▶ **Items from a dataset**

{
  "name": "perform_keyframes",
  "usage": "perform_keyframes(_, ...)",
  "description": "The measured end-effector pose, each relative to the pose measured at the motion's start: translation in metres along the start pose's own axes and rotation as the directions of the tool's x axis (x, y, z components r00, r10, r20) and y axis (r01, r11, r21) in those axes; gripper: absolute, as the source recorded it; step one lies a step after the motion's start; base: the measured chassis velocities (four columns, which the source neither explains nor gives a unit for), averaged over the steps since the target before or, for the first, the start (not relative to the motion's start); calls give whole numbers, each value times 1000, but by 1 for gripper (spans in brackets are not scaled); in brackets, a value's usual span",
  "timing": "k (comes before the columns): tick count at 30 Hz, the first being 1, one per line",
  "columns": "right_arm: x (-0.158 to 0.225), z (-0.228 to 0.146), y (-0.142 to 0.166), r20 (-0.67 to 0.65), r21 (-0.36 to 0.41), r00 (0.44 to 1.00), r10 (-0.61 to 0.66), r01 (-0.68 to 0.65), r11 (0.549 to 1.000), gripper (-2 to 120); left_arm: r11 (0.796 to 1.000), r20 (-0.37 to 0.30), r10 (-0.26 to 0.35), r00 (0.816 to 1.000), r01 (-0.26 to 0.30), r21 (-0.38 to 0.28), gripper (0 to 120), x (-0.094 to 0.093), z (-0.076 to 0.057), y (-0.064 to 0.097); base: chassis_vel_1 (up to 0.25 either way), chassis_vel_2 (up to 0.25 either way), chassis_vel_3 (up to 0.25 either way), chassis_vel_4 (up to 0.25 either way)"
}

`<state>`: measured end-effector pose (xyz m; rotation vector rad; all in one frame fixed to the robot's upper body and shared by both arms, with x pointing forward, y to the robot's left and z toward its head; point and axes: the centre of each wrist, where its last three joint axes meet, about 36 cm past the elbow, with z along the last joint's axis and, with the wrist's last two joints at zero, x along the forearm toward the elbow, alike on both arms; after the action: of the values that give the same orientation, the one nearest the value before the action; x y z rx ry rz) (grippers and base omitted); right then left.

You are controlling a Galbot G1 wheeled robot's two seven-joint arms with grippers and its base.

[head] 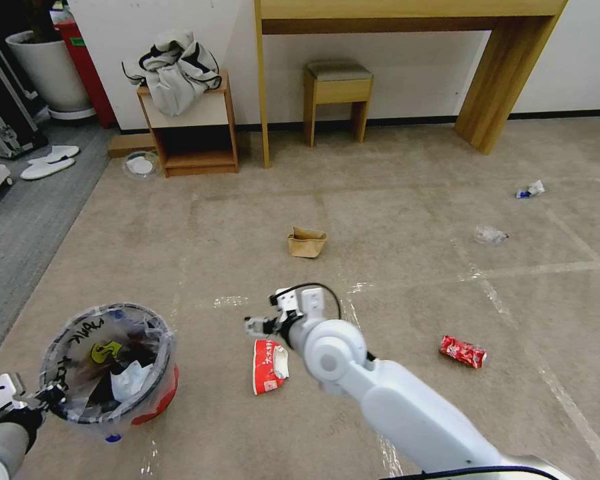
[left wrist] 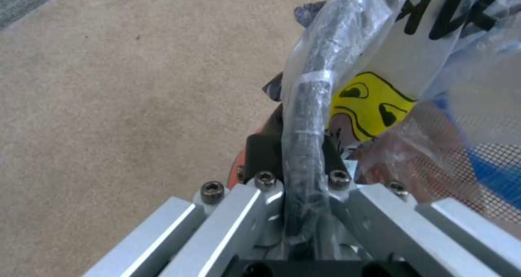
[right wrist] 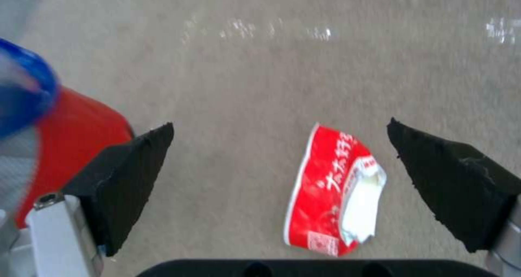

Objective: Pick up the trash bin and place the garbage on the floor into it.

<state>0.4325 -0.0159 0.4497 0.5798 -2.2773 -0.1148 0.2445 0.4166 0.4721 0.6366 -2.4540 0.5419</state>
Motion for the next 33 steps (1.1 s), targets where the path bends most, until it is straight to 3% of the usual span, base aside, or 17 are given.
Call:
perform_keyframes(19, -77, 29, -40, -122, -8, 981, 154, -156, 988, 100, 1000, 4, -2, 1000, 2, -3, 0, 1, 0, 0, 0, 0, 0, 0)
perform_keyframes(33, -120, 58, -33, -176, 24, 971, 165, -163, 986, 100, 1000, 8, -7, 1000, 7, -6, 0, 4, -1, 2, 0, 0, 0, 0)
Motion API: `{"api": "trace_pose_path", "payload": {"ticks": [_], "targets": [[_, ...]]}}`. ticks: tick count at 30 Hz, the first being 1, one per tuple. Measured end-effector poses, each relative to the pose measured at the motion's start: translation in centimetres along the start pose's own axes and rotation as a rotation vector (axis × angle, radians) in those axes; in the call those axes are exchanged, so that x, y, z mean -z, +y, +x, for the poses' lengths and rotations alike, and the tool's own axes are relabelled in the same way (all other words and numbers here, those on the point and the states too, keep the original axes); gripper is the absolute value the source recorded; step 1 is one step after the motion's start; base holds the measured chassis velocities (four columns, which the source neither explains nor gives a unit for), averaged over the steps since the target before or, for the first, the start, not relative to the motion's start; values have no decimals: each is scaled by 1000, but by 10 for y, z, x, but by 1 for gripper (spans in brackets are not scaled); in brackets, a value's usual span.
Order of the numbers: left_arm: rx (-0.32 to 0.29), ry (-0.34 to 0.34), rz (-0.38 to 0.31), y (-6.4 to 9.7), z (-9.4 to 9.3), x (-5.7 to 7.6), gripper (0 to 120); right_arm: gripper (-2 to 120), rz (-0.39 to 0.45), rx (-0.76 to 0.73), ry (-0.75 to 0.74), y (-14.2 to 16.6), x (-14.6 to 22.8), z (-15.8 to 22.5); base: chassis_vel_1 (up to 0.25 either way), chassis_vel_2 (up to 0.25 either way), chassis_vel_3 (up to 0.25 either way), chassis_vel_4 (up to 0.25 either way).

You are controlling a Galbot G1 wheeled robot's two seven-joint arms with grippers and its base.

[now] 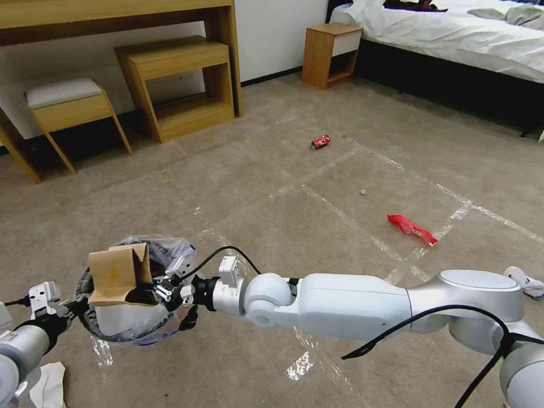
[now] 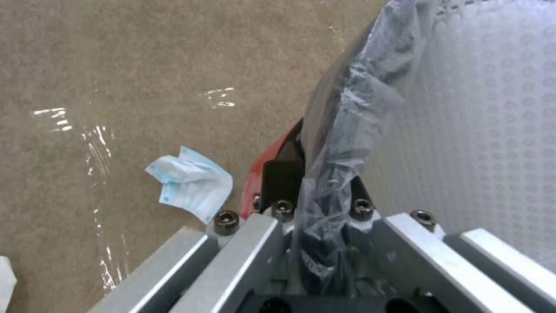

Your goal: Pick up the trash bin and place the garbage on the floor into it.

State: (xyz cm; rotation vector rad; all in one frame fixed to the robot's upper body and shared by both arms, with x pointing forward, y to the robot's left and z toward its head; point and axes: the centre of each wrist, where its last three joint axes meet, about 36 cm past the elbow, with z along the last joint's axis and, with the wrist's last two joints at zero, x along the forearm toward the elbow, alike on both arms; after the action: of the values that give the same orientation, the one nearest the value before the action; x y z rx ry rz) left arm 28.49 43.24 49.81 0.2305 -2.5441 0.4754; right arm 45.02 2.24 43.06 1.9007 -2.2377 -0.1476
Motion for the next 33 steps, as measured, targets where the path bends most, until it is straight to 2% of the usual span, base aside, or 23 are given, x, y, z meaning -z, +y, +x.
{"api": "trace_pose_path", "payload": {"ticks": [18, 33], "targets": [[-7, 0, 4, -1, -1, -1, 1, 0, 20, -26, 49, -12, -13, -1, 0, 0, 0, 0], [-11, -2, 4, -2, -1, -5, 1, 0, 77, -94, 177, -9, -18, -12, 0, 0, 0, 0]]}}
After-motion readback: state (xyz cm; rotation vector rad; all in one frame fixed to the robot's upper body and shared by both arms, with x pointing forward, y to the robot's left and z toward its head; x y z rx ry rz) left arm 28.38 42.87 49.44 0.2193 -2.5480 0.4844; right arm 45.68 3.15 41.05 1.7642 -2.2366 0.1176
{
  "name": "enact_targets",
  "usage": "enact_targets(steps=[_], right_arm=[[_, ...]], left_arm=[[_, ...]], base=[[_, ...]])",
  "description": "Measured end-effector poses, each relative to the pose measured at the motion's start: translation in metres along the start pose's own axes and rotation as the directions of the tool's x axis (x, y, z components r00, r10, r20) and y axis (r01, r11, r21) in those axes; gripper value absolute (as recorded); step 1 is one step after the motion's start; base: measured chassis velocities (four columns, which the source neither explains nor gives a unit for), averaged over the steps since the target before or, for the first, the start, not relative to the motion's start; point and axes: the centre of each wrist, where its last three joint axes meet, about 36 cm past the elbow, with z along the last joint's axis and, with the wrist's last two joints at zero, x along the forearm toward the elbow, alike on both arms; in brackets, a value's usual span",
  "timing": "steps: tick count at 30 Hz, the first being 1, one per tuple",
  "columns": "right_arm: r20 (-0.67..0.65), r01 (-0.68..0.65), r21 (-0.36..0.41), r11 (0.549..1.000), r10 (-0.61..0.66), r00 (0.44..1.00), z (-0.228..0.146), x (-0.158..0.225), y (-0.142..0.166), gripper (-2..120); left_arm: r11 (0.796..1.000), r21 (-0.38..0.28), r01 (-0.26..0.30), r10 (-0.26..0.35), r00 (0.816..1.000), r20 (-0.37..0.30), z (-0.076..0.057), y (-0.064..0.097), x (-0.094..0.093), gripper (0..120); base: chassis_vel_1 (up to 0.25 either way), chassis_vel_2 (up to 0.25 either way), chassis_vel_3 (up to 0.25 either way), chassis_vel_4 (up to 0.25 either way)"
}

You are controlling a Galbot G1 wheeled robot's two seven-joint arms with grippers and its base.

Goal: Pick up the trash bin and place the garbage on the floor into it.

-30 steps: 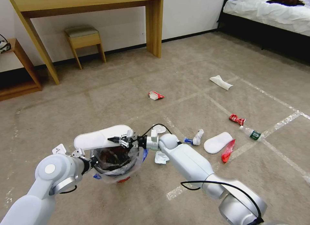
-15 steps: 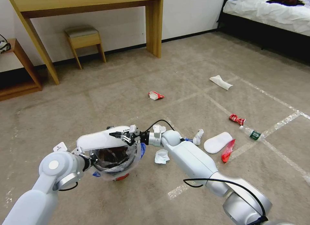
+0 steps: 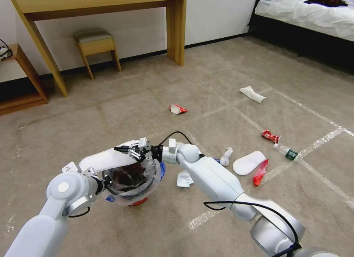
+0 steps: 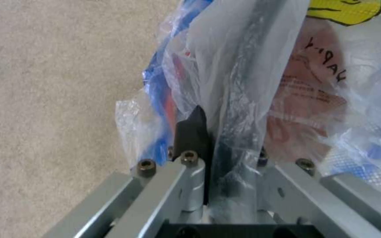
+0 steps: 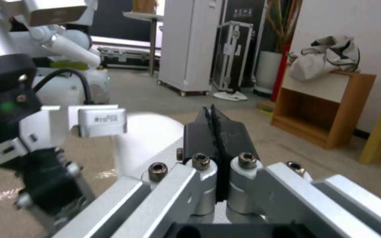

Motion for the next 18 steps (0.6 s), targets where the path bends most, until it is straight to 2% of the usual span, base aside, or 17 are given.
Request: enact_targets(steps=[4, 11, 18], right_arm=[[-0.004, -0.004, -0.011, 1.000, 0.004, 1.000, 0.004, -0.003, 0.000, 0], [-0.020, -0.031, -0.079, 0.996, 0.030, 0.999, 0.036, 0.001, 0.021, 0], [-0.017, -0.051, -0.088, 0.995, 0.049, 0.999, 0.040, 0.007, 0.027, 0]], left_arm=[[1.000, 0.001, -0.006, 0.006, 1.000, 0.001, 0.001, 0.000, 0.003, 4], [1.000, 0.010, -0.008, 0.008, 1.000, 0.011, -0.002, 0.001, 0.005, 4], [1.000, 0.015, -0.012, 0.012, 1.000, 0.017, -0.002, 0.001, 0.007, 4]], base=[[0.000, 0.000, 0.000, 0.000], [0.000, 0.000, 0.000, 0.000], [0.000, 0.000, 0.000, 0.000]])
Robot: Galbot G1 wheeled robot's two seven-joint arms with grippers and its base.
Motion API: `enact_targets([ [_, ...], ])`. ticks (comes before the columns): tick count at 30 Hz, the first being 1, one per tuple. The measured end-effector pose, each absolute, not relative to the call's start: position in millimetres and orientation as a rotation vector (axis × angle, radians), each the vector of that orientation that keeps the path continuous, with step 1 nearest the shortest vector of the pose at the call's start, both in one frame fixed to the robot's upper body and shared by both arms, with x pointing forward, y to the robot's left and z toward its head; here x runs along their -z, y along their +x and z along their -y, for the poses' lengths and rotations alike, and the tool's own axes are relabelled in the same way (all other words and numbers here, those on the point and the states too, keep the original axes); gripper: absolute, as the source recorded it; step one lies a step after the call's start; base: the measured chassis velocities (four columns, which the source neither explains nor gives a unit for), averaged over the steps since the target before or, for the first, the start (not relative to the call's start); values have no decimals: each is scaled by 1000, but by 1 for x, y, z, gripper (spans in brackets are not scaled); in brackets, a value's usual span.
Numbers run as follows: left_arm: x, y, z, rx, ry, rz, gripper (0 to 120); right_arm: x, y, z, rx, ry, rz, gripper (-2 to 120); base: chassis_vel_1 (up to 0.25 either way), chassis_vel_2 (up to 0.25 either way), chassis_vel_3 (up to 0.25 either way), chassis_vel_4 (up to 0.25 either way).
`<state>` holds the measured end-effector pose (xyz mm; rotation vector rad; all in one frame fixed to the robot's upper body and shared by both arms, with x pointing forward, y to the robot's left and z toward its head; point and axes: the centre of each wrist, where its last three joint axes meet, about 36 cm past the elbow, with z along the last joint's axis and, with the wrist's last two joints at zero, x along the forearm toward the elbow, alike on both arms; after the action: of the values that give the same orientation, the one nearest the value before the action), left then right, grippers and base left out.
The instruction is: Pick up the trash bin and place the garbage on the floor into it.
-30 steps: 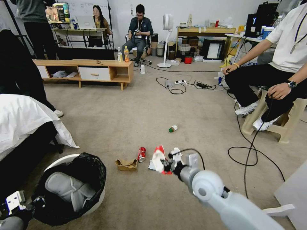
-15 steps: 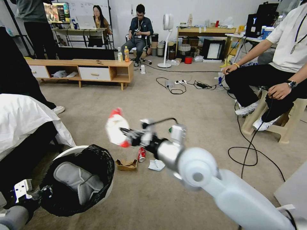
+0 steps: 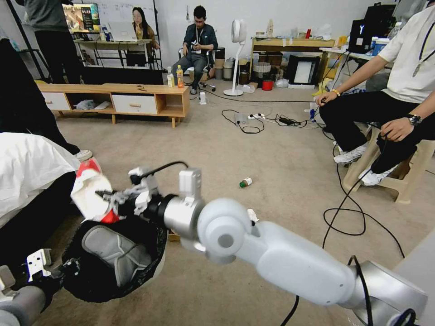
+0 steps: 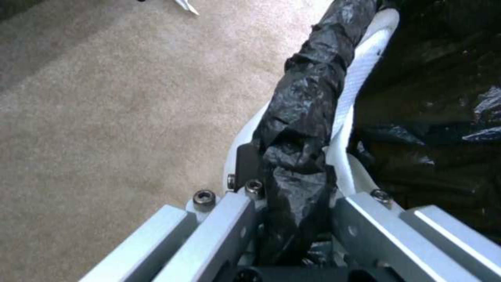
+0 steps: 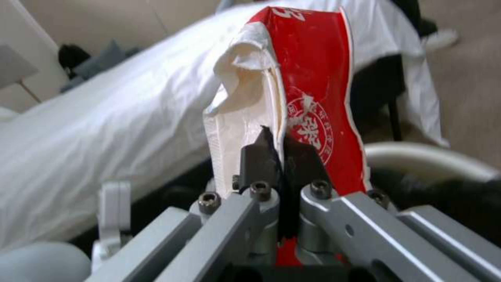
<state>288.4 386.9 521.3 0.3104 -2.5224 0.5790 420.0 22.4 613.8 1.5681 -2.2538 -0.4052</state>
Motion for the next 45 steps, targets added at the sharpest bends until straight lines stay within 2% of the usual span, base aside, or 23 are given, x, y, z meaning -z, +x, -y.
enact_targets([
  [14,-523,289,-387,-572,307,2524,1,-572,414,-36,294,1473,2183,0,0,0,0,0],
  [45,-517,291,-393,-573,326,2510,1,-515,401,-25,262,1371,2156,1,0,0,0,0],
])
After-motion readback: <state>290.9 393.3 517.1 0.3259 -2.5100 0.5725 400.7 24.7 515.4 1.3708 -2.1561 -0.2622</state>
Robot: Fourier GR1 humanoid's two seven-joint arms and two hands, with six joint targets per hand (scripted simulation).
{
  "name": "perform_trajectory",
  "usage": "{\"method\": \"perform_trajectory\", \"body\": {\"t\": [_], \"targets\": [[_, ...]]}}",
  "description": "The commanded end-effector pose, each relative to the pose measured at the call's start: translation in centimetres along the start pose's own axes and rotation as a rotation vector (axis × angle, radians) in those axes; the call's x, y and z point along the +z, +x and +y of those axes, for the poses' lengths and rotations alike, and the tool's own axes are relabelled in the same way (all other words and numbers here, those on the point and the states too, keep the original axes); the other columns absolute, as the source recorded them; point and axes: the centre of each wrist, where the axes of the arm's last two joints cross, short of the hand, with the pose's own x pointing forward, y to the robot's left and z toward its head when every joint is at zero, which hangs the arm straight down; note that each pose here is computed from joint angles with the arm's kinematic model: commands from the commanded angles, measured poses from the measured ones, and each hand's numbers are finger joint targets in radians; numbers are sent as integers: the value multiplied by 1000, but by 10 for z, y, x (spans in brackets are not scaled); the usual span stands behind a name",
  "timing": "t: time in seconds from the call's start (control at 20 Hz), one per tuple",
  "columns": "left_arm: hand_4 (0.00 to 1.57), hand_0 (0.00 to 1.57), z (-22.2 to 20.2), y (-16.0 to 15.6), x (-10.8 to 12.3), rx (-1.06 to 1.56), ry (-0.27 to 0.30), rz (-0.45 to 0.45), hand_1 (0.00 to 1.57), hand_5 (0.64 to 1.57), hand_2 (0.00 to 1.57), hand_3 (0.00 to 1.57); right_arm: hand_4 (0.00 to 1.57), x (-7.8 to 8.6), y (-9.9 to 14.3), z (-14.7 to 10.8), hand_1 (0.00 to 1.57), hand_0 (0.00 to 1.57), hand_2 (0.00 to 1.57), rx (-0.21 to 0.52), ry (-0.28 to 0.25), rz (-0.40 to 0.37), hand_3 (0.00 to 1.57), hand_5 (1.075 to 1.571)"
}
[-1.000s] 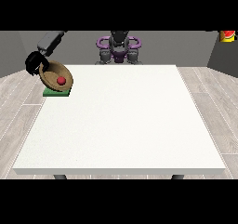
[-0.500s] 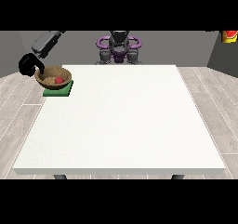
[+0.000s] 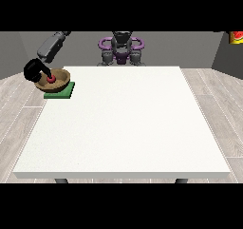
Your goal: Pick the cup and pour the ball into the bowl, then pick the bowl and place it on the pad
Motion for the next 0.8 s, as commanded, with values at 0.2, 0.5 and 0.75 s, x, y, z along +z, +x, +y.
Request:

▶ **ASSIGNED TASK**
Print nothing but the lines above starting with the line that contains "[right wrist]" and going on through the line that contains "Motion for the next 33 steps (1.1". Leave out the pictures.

▶ **THE COMPLETED TASK**
[right wrist] 

Objective: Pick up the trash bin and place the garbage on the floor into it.

<state>0.4325 -0.0159 0.4497 0.5798 -2.2773 -0.1148 0.2445 0.4166 0.4721 0.6366 -2.4540 0.5419</state>
Motion for the next 33 steps (1.1 s), targets where the path bends most, until it is straight to 3% of the usual span, base aside, or 17 are given.

Nothing more remains to be added to the answer.